Exercise prompt —
Copy each line of the following data that contains "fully".

#### Records to process

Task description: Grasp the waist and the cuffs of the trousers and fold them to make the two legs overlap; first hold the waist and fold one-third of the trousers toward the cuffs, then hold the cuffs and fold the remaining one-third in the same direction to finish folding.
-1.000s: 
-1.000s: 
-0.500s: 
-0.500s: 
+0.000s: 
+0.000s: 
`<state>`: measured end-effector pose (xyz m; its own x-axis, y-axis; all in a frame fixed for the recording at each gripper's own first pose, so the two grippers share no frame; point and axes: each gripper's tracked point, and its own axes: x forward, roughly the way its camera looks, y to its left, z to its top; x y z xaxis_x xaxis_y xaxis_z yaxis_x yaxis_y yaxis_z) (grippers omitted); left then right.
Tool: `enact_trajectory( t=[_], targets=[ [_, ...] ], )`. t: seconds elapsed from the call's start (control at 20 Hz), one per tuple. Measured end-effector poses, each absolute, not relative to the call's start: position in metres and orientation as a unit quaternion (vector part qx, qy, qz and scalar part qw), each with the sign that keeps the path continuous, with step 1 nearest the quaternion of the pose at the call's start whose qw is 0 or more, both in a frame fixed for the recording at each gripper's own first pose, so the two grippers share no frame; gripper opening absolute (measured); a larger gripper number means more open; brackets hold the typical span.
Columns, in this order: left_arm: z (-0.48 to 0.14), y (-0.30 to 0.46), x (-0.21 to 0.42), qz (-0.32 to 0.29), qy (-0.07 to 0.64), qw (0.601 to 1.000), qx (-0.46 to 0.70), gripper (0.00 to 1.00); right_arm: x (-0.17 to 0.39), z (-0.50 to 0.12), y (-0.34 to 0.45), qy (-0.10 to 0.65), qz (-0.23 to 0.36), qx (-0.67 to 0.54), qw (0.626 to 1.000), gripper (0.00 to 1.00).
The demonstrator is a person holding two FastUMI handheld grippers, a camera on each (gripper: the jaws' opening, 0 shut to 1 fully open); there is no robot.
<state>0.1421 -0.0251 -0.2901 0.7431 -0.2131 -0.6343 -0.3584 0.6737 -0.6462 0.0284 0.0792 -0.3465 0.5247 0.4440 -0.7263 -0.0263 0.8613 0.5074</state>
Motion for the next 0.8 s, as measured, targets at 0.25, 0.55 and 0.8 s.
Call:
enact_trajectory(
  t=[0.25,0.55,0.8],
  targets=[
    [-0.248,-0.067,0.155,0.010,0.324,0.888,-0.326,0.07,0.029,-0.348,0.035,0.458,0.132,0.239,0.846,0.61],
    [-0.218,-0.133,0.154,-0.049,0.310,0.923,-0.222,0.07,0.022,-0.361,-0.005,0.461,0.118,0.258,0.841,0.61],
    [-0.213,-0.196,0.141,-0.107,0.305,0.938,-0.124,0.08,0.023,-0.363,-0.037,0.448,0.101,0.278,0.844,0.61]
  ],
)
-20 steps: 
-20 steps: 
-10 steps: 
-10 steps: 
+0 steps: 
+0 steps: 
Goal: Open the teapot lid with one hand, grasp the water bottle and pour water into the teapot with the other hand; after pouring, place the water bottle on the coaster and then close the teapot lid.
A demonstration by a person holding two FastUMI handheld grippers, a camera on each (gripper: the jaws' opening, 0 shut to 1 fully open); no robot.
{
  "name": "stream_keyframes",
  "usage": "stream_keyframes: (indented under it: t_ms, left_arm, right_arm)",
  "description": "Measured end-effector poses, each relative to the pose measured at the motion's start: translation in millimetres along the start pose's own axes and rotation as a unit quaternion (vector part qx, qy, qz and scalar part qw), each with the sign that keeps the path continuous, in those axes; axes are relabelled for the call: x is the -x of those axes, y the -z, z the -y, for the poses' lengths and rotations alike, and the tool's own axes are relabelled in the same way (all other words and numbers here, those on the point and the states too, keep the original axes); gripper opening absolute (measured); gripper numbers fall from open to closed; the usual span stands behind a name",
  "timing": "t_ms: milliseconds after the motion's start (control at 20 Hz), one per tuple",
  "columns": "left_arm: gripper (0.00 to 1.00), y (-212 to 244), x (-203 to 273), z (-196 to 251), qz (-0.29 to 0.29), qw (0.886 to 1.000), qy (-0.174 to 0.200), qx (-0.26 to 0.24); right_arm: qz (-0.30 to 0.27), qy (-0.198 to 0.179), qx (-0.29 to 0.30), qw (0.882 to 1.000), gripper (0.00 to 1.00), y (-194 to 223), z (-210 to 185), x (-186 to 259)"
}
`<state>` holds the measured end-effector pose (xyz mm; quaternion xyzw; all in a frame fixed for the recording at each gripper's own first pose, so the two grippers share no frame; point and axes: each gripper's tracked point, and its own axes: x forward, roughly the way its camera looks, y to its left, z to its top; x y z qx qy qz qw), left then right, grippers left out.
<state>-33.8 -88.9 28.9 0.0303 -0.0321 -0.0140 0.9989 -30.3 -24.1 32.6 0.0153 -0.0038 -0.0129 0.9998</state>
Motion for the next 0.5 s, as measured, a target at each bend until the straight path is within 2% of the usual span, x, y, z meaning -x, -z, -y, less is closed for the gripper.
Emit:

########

Answer to the exercise —
The demonstrator is a person holding two FastUMI handheld grippers, a camera on each (gripper: the jaws' opening, 0 shut to 1 fully open); there is no robot.
A demonstration by a person holding two FastUMI handheld grippers, a camera on each (gripper: the jaws' opening, 0 shut to 1 fully open); no robot.

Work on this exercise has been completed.